Organizations looking to have an assessment or audit of their implementation of the CIS Controls would benefit from the services of a CIS Controls Accredited organization. Organizations wishing for assistance with their implementation of CIS Controls would also benefit from the services of a CIS Controls Accredited organization.

What do I get as an accredited organization?

Member of a select group of organizations who meet extra quality standards to implement, assess and audit CIS Critical Security Controls
Independent, verifiable quality assurance that my organization meets CIS standards which provides credibility, inspires customer confidence and distinguishes my organization from others
Market access through supplier uptake
Your company promoted as an accredited organization on the CIS website
Exclusive use of the CIS Controls Accredited badge to use to promote your services
CREST Members: additional listing on the CREST Website

How much does accreditation cost?

Accreditation costs $2,500 USD in addition to your normal CIS SecureSuite membership. This is an annual cost. The CREST members’ cost is $1,500.

Do I have to be a CREST member to be accredited?

No, it is not necessary to be a CREST member.

However, CREST Member Companies will receive a 40% discount on the Accreditation cost.

To find out more information about joining CREST please visit: https://www.crest-approved.org/membership/joining-crest/

What is CREST’s role in the process?

CREST will be carrying out the accreditation on behalf of CIS, using requirements set by CIS.

Is this a CIS or CREST accreditation?

This is a CIS accreditation to requirements set by CIS, managed and extended by Crest.

CREST will review and approve applications on behalf of CIS.

To register your interest and to start the process please email: [email protected]

Any queries related to the CIS Controls should be directed to: [email protected]

Are there different levels of accreditation?

There are no separate levels of Controls Accreditation.

Is this a global accreditation?

Yes, this is a global accreditation.

How long is the accreditation valid for?

The Accreditation is valid for 12 months, after which, it must be renewed.

Annual reviews consist of a shorter assessment with a full assessment once every three (3) years.

How long does the accreditation process take?

The application assessment process will be concluded within six (6) weeks of a completed submission, subject to any feedback and resubmission.

What do I need to demonstrate to be accredited?

Organizations will be asked to provide responses to a series of questions designed to assess the organization and their governance around delivering CIS Controls assessments.

This will include elements such as, but not limited to:

Organizational details
Insurances
Policies and procedures related to HR and training
Information security management
Quality Management
Complaint handling
Governance around service delivery
Data handling
Employee certifications

Full details will be available in the application form.

Does my team need any specific skills, experience, or certifications?

Yes, individuals who are performing assessments on behalf of your organization will need to hold a valid GIAC Critical Controls Certification (GCCC).

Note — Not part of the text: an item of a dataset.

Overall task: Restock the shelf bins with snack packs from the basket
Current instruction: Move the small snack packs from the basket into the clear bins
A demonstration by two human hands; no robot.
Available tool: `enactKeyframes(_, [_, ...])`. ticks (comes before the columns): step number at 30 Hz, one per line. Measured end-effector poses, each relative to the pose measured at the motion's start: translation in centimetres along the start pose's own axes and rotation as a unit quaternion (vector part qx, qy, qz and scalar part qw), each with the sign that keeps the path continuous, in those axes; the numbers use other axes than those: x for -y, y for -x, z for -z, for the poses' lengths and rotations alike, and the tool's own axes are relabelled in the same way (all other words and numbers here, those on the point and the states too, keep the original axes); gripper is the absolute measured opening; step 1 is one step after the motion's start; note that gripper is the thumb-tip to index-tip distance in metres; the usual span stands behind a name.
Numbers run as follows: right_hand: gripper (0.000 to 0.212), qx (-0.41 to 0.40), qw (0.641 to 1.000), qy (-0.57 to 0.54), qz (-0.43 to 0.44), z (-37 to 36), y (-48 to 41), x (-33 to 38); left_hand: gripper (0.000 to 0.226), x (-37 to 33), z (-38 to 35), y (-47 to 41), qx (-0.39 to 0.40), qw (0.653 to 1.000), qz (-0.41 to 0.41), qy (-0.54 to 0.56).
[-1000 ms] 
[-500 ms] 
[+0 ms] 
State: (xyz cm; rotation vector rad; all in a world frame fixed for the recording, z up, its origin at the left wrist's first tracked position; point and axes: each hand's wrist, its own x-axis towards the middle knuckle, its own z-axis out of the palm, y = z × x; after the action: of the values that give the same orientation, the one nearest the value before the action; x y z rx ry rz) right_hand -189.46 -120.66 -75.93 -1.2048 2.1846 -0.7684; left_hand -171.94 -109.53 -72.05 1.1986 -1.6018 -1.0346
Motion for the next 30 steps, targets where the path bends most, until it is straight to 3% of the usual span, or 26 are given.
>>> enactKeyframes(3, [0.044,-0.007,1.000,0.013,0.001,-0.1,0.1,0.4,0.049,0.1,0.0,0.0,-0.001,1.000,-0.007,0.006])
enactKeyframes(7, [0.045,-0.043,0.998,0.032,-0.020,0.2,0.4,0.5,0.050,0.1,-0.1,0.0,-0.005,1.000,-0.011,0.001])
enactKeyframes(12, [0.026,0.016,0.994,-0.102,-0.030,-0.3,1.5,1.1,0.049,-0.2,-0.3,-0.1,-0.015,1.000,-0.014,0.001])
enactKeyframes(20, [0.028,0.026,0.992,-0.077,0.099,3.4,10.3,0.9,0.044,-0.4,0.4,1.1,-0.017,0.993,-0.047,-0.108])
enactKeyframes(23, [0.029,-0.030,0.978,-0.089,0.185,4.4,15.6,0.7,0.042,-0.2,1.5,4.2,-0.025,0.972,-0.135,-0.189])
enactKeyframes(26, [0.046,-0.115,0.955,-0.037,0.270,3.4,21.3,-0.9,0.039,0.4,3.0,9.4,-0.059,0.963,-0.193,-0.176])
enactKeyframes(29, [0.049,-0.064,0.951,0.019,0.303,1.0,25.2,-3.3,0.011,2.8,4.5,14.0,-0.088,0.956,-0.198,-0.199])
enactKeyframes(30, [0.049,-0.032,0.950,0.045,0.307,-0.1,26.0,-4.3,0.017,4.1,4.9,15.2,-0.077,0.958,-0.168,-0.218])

Do I need CIS SecureSuite Membership?

Accreditation requires organizations to maintain a CIS SecureSuite Membership. The acceptable levels of Membership are:

CIS SecureSuite Product Vendor Membership
CIS SecureSuite Consulting and Services Membership
CIS SecureSuite Controls Membership

How do I get a CIS SecureSuite Membership?

You can apply for a CIS SecureSuite Membership online: https://www.cisecurity.org/cis-securesuite

How do I join CREST?

For organizations interested in becoming a CREST member, get in touch via email: [email protected]

How do I cancel my Accreditation?

Should you wish, you can cancel your Accreditation at any time by contacting your CIS Customer Success representative. Once cancelled, you will need to remove all mention of the accreditation from marketing materials, letterheads etc.

Please note: Should you cancel your accreditation part way through an accreditation period, no refund of part fees will be provided.

In the event your CIS SecureSuite Membership is void or is not renewed, the CIS Controls Accreditation will no longer be applicable or valid.